Sur les conclusions à fin d’injonction :
9. Il résulte de la suspension ordonnée au point 8 qu’il y a lieu d’enjoindre au préfet de police de procéder au réexamen de la demande de carte portant la mention « résident de longue durée – UE » formulée par Mme B…, dans un délai de deux mois à compter de la notification de la présente ordonnance, et de lui délivrer, dans cette attente, une autorisation provisoire de séjour l’autorisant à travailler, dans un délai de huit jours.
Sur les conclusions relatives aux frais d’instance :
10. Il y a lieu, dans les circonstances de l’espèce, de mettre à la charge de l’Etat le versement à Mme B… d’une somme de 800 euros.
O R D O N N E :
Article 1er : L’exécution de la décision du 5 septembre 2025 par laquelle le préfet de police a refusé de délivrer une carte portant la mention « résident de longue durée – UE » à Mme B… est suspendue.
Article 2 : Il est enjoint au préfet de police de procéder au réexamen de la demande de carte de résident de Mme B…, dans un délai de deux mois à compter de la notification de la présente ordonnance, et de lui délivrer, dans cette attente, une autorisation provisoire de séjour l’autorisant à travailler, dans un délai de huit jours.
Article 3 : L’Etat versera à Mme B… une somme de 800 euros en application des dispositions de l’article L. 761-1 du code de justice administrative.
Article 4 : Le surplus des conclusions est rejeté.
Article 5 : La présente ordonnance sera notifiée à Mme C… B… et au ministre de l’intérieur.

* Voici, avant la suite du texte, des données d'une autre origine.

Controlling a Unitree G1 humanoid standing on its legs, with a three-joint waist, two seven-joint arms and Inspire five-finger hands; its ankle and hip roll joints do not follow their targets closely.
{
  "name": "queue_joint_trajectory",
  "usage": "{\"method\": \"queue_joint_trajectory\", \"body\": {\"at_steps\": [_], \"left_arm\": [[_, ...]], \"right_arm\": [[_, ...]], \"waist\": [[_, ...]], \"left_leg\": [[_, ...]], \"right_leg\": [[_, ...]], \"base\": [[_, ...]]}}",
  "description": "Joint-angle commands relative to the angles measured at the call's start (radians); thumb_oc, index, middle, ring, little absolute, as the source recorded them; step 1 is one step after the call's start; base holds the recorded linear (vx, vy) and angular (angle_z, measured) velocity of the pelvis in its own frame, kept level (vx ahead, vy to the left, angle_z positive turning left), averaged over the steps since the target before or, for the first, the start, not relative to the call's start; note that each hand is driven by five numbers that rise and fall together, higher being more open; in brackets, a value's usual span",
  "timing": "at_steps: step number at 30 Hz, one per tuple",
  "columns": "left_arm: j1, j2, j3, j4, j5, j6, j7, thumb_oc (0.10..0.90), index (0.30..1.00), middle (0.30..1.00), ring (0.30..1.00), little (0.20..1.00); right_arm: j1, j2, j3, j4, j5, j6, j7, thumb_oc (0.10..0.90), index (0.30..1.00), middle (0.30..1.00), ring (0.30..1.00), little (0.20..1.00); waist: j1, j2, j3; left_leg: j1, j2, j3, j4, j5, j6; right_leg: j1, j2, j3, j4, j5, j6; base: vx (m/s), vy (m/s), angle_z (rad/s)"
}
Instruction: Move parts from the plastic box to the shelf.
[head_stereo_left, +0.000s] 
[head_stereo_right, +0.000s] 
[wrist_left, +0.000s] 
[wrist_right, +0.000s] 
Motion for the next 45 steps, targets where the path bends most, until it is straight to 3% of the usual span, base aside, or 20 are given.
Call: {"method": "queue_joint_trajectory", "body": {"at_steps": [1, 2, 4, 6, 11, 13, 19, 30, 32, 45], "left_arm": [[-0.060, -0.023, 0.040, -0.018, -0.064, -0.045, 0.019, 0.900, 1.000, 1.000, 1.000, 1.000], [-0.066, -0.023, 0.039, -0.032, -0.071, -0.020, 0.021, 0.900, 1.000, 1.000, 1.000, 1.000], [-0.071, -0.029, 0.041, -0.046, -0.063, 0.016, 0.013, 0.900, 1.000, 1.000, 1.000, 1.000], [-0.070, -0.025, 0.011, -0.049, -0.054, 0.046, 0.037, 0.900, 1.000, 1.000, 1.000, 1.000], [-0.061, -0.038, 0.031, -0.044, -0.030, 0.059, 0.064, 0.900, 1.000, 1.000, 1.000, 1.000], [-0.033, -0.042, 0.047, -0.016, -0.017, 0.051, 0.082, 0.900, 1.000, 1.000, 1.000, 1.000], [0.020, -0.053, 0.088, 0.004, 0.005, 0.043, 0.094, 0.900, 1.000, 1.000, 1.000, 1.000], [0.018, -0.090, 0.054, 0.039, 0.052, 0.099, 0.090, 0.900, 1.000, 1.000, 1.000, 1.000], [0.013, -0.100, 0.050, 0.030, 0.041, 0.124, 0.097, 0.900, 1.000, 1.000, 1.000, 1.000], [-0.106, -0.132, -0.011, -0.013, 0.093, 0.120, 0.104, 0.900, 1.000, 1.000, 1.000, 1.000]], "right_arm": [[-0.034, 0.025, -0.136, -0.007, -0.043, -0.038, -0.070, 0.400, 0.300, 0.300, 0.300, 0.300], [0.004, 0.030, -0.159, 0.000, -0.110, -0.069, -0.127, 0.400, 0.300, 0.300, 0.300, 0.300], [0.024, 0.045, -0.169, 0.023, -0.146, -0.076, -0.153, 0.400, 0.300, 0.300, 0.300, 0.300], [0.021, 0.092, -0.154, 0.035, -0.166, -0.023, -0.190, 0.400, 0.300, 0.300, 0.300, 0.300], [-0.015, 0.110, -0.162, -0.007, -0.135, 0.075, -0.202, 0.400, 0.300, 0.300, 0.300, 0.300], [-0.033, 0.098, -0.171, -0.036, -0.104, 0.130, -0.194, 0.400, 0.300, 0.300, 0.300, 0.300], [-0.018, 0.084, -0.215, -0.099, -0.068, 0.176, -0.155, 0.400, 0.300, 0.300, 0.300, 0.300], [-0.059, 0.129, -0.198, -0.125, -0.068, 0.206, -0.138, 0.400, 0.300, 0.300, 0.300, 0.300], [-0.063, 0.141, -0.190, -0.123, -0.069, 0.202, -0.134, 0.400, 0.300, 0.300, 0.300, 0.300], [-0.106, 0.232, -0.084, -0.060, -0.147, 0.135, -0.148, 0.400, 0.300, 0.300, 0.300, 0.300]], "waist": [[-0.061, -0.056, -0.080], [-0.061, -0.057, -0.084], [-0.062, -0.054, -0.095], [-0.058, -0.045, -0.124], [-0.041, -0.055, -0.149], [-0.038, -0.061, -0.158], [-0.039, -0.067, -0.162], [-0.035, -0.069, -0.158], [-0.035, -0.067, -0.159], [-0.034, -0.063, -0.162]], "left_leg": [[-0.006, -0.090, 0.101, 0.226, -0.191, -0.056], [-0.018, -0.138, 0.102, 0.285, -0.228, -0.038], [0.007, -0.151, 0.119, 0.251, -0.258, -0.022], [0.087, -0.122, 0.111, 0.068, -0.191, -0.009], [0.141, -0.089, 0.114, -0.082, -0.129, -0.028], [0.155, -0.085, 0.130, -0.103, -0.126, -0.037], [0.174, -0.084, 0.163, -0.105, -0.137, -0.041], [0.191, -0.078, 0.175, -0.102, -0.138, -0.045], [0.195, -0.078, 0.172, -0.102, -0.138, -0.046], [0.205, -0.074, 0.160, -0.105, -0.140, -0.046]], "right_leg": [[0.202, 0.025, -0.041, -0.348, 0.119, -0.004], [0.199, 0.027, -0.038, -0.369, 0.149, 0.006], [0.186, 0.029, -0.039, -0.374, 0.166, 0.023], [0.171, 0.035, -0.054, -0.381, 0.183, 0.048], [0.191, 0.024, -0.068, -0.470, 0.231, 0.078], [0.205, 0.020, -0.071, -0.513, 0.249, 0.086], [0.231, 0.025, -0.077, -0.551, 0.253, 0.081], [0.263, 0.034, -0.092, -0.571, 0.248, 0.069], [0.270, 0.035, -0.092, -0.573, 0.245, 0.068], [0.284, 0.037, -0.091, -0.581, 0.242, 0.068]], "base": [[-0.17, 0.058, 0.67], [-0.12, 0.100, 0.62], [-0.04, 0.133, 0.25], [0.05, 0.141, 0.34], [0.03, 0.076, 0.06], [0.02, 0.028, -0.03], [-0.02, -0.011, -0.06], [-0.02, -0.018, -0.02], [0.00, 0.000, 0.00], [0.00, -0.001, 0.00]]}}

Copie en sera adressée au préfet de police.
Fait à Paris, le 12 novembre 2025.
Le juge des référés,
B. A…
La République mande et ordonne au ministre de l’intérieur en ce qui le concerne ou à tous commissaires de justice à ce requis en ce qui concerne les voies de droit commun contre les parties privées de pourvoir à l’exécution de la présente décision.